Increase our focus on supporting excellence in virtual teaching, learning and research (Image Collection as Data/Machine Learning Transcription/Pedagogical Text))
Advance diversity, inclusion, belonging and anti-racism in our workforce, services, collections and spaces (Interpretative Text/Pedagogical Text)
Simplify and advance systems to preserve, store and access library digital assets (Image Collection as Data/Machine Learning Transcription)

Project Description

The project can be described in three parts: enhancements to the computational research possibilities of the dataset through a workflow with Imaging Services that will allow users to search the entire corpus of images and OCRed text, machine learned based handwriting transcription of the digitized manuscript collections, and the collaborative creation of interpretative, as well as pedagogical text for the CURIOsity site. All of these parts are necessary as they serve the greater goal: increasing the access to and understanding of Houghton’s African American history materials. We are particularly interested in pursuing these goals through the already existing HL infrastructure, so our progress can provide pathways for other library projects.

Image Collection as Data

As it is currently impossible for researchers and extremely difficult for staff to make bulk pulls of MARC records, ArchivesSpace finding aids, and digital objects in the DRS, we began this project with the plan to create a DublinCore compatible database with normalized titles, dates, locations, authors, and a controlled vocabulary of tags.
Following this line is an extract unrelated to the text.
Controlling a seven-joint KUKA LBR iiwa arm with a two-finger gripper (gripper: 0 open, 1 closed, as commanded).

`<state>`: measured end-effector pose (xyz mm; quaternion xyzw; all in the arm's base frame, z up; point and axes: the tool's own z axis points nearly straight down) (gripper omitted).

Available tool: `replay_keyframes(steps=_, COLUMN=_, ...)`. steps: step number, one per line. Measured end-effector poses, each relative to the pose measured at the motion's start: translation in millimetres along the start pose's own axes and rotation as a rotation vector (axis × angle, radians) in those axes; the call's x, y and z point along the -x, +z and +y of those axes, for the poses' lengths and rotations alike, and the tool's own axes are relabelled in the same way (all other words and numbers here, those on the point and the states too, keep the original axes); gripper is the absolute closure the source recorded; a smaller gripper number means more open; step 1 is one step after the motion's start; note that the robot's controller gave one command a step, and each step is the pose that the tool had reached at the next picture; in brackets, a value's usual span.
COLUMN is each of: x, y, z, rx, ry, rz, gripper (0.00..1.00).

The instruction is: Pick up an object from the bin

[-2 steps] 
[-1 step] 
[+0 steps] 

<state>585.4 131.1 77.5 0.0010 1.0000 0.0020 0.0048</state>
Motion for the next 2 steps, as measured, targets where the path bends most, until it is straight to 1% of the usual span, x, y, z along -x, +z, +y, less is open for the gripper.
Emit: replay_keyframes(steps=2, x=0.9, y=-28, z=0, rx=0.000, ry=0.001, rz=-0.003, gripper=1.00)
The goal here is to provide researchers with a database more suitable to computational research. In meeting with Ceilyn Boyd and Katie Mika, we were assured the database itself was formatted for usability, but that the best case scenario would be if the image files themselves and any accompanying OCR or transcriptions could be directly linked to the respective data in our spreadsheets. While this is not a current service with Imaging Services, Bill Comstock, Wendy Gogel, and Boyd have devised a workflow by which Imaging Service staff could upload digital object bundles to a separate space on NextCloud cloud storage before they are uploaded into the DRS. Imaging staff are already familiar with a similar workflow which has recently been established to handle virtual course reserves. Imaging Services would also need to create high quality JPEG files to upload as part of these bundles, as opposed to only creating preservation JPEG2000 files. Using high quality JPEGs instead of JPEG2000s will save huge amounts of storage space and make computational research far easier.
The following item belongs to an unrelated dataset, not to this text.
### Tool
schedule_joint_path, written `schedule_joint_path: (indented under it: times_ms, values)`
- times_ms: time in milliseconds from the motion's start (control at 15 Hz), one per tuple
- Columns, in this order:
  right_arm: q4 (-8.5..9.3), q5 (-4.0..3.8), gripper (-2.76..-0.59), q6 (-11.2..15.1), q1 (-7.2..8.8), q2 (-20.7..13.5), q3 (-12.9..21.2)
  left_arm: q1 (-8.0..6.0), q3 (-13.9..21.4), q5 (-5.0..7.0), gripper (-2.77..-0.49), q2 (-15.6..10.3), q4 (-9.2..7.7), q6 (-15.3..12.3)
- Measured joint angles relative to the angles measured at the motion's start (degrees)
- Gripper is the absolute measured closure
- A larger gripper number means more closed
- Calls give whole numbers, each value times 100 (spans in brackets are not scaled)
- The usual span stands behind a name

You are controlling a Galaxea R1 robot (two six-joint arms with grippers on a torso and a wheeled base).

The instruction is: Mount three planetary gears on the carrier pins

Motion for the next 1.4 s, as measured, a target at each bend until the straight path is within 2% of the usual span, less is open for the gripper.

This workflow will both provide researchers with the ability to do the sorts of computational research that large digitization projects are perfect for, and can serve as a pilot for articulating the functional requirements/user stories for computational research of archival materials for the next generation of DRS. This collection could open up text mining possibilities and comparative image searches that would expand our understanding of the African American freedom struggle. The requested funding here is $5000 for data curation, looking at 2 datasets, and $288 for six months of cloud-based data storage with NextCloud. These figures are liberal estimates provided by Sonia Barbosa, Manager of Research Data, and Sharon Bayer, who has been working on NextCloud deployment.

Machine Learning Transcription

Another key goal is to provide researchers with the OCR from our digitized objects, to open research possibilities up beyond human capability. The bulk of the materials to be digitized are 19th century published materials which OCR relatively well. There are, however, many key documents that fare less well-- particularly hand-written material. Handwritten material in our collection includes letters from famed Black abolitionists, letters from formerly enslaved peoples to the Freedmen’s Bureau, personal recollections of Gullah-Geechee sacred music, and more.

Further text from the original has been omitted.